What are your teaching interests?
Prior to joining UIUC, I was a faculty member at the University of Alabama, where I developed and taught two major courses—Microbiology II and Phage Discovery. Whether teaching in the lab or lecture hall, I continually use active learning in innovative ways to inspire interest and foster a deeper understanding. As an example, I used my lecture-based Microbiology II course as a venue not only to impart basic knowledge, but also to challenge students to dig deeper by delving into peer-reviewed research articles on textbook topics and critically analyzing the data. Perhaps the most engaging form of active learning is conducting authentic research. However, undergraduate research opportunities are typically scarce and highly competitive.

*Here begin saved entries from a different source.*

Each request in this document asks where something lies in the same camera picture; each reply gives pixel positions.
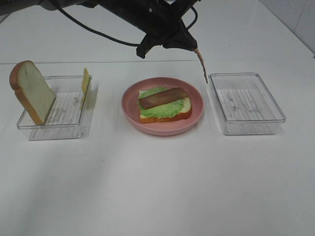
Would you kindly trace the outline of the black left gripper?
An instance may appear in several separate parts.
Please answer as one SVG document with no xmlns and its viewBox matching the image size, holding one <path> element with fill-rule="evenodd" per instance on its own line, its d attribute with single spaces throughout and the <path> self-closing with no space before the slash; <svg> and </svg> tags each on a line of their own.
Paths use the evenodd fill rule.
<svg viewBox="0 0 315 236">
<path fill-rule="evenodd" d="M 146 3 L 143 24 L 145 37 L 136 48 L 136 54 L 144 59 L 154 47 L 176 48 L 193 51 L 197 41 L 189 33 L 182 17 L 193 7 L 195 0 L 176 0 L 169 4 L 164 0 L 149 0 Z"/>
</svg>

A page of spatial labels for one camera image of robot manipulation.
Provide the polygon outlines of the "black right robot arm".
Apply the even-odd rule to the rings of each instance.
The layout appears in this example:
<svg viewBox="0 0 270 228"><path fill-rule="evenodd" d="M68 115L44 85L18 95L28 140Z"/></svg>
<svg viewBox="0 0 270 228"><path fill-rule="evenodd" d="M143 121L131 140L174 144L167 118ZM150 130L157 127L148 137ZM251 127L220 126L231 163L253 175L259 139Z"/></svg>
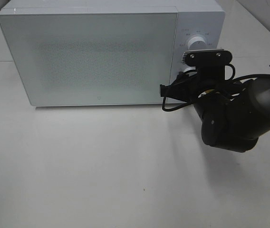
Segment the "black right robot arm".
<svg viewBox="0 0 270 228"><path fill-rule="evenodd" d="M225 61L195 63L170 85L161 85L160 94L195 107L206 145L245 152L270 131L270 74L225 79L227 66Z"/></svg>

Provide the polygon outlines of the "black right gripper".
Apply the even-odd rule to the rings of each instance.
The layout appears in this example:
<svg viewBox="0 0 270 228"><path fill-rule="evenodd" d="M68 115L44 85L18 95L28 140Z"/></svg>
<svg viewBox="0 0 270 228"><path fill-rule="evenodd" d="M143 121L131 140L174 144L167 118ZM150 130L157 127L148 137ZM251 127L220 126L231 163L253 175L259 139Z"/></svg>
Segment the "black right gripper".
<svg viewBox="0 0 270 228"><path fill-rule="evenodd" d="M179 72L171 85L159 85L160 96L183 101L179 107L218 106L222 101L222 78L190 77L192 71Z"/></svg>

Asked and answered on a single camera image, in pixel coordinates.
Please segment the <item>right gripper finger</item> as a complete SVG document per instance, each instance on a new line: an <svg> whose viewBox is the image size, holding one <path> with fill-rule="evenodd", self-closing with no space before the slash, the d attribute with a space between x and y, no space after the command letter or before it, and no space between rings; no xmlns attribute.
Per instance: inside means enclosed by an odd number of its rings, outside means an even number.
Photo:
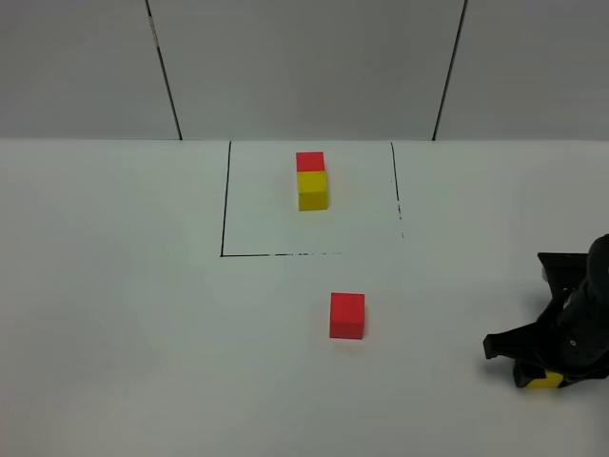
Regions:
<svg viewBox="0 0 609 457"><path fill-rule="evenodd" d="M554 331L553 324L532 323L488 334L482 342L485 359L501 356L531 365L545 365Z"/></svg>
<svg viewBox="0 0 609 457"><path fill-rule="evenodd" d="M514 383L517 388L525 388L526 384L535 378L542 378L545 370L524 362L516 361L513 368Z"/></svg>

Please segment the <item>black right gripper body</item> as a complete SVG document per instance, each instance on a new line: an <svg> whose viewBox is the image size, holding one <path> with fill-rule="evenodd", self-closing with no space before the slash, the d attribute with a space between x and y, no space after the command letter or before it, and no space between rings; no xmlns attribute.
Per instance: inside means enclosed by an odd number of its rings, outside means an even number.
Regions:
<svg viewBox="0 0 609 457"><path fill-rule="evenodd" d="M583 276L553 293L538 319L541 358L565 381L608 376L608 236L593 242Z"/></svg>

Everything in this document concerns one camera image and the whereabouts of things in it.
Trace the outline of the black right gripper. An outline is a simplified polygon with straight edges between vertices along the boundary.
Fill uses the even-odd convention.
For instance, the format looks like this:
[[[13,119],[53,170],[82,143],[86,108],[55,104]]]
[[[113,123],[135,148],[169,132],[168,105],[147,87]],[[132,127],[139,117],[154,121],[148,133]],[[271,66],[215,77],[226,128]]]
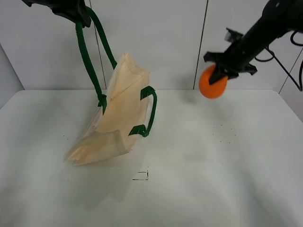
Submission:
[[[257,68],[246,61],[243,66],[240,62],[243,59],[242,50],[237,47],[241,42],[243,34],[227,28],[225,41],[231,45],[225,52],[206,52],[204,62],[213,62],[211,72],[208,79],[210,85],[218,83],[221,80],[235,79],[240,73],[249,73],[253,75],[257,72]]]

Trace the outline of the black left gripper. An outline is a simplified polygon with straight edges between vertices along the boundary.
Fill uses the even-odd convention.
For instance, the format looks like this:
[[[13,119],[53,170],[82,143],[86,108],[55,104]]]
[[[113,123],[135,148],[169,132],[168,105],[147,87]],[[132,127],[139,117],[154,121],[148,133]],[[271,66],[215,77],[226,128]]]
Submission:
[[[47,6],[58,16],[74,23],[80,22],[82,27],[90,27],[91,18],[84,0],[22,0],[27,6],[33,4]]]

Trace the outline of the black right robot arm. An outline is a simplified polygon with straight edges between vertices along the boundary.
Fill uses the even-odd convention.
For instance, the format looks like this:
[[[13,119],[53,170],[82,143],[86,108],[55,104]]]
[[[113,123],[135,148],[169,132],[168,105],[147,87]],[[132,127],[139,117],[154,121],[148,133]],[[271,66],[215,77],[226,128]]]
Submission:
[[[246,34],[227,29],[225,40],[231,45],[224,52],[207,52],[205,62],[215,63],[210,85],[220,79],[235,79],[240,73],[253,75],[257,68],[250,64],[261,51],[290,31],[303,31],[303,2],[301,0],[270,0],[260,19]]]

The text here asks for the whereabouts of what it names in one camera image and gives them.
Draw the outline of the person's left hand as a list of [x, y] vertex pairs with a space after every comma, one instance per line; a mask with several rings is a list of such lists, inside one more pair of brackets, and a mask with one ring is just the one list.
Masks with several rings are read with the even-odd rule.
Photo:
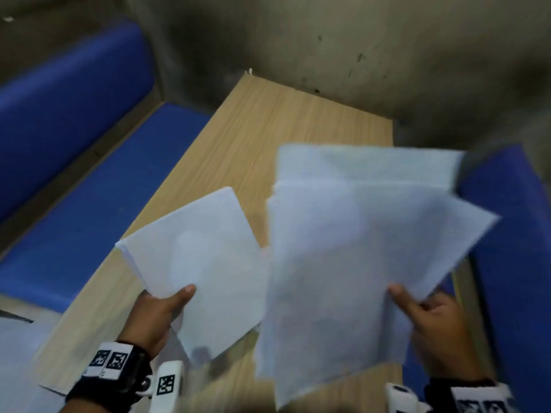
[[165, 347], [175, 319], [166, 308], [166, 298], [156, 298], [144, 290], [135, 300], [116, 342], [139, 347], [154, 360]]

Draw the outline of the blue bench backrest cushion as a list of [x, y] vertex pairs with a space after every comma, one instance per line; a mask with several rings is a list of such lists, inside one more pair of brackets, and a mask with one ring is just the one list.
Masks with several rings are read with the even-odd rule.
[[0, 87], [0, 222], [154, 85], [141, 28], [125, 22]]
[[551, 205], [522, 147], [495, 152], [458, 195], [499, 221], [469, 255], [495, 367], [521, 413], [551, 413]]

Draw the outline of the loose white paper sheets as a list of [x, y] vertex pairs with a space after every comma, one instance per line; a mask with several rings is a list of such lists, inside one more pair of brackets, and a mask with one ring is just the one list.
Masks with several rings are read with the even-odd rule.
[[59, 413], [65, 398], [34, 378], [35, 356], [60, 314], [40, 313], [36, 320], [0, 315], [0, 413]]

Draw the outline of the person's right hand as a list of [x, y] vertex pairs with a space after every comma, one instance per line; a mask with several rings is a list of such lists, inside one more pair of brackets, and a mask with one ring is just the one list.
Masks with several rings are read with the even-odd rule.
[[427, 374], [467, 382], [489, 379], [455, 298], [437, 288], [418, 302], [424, 307], [424, 320], [421, 325], [412, 323], [412, 339]]

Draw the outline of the small stack of white paper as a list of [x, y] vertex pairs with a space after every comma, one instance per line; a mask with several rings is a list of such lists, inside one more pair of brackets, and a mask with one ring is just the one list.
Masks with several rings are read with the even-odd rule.
[[231, 187], [169, 213], [115, 246], [154, 297], [196, 286], [172, 324], [194, 366], [212, 361], [260, 323], [267, 254]]

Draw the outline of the wooden bench frame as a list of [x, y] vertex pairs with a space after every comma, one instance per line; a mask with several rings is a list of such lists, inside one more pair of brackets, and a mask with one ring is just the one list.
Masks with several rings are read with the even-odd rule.
[[1, 222], [0, 261], [163, 104], [162, 89], [155, 82], [151, 91], [133, 109]]

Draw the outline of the large white paper sheet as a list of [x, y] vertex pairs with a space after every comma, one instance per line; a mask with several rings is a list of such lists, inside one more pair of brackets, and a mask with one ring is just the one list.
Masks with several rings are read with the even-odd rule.
[[446, 189], [279, 181], [267, 202], [271, 276], [258, 376], [277, 409], [322, 384], [403, 363], [411, 321], [387, 287], [424, 300], [500, 216]]
[[457, 150], [291, 143], [279, 147], [275, 182], [347, 181], [450, 191], [464, 157]]

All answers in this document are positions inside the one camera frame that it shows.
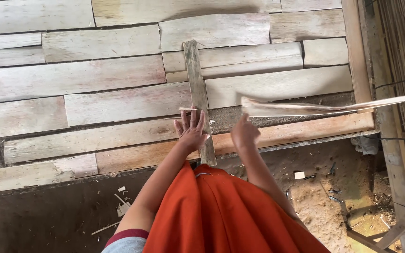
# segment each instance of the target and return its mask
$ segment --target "left hand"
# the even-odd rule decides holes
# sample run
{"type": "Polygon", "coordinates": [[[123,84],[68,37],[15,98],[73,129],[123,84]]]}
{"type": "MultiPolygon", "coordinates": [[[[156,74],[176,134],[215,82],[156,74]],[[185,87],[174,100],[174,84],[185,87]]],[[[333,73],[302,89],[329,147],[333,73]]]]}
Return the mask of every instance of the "left hand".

To fill this gap, I developed Phage Discovery, a research-based lab course in which students perform experiments to isolate new phages from the environment and characterize them. Because phages are potent antimicrobials that are being explored as alternatives to conventional antibiotics, students are naturally inspired to get involved in the research effort. I am looking forward to applying similar approaches in the courses that I teach at UIUC, with the overarching goals of stimulating interest in microbial sciences while also cultivating a lifelong discipline of critical thinking.
If any students (undergrad or grad) are interested in working in your lab, what’s your advice or how can they get in touch with you?
Students interested in joining our team can email me.
Tell us about someone who made a difference in your life, such as someone who sparked your interest in biology, who encouraged you to pursue a career in academia or challenged your thinking about a topic.
One important influence that immediately stands out is my former MS thesis advisor at the American University of Beirut, Dr. Nadine Darwiche. She was an exceptional mentor and role model who gave me the encouragement and freedom to explore and make mistakes while also making progress toward our research goals. This formative experience in her lab, which was both exciting and fruitful, cemented my interest in molecular biology research.
What do you like to do in your free time?
On my free time, I enjoy traveling, biking, reading, playing the piano, and playing video/board games with friends and family.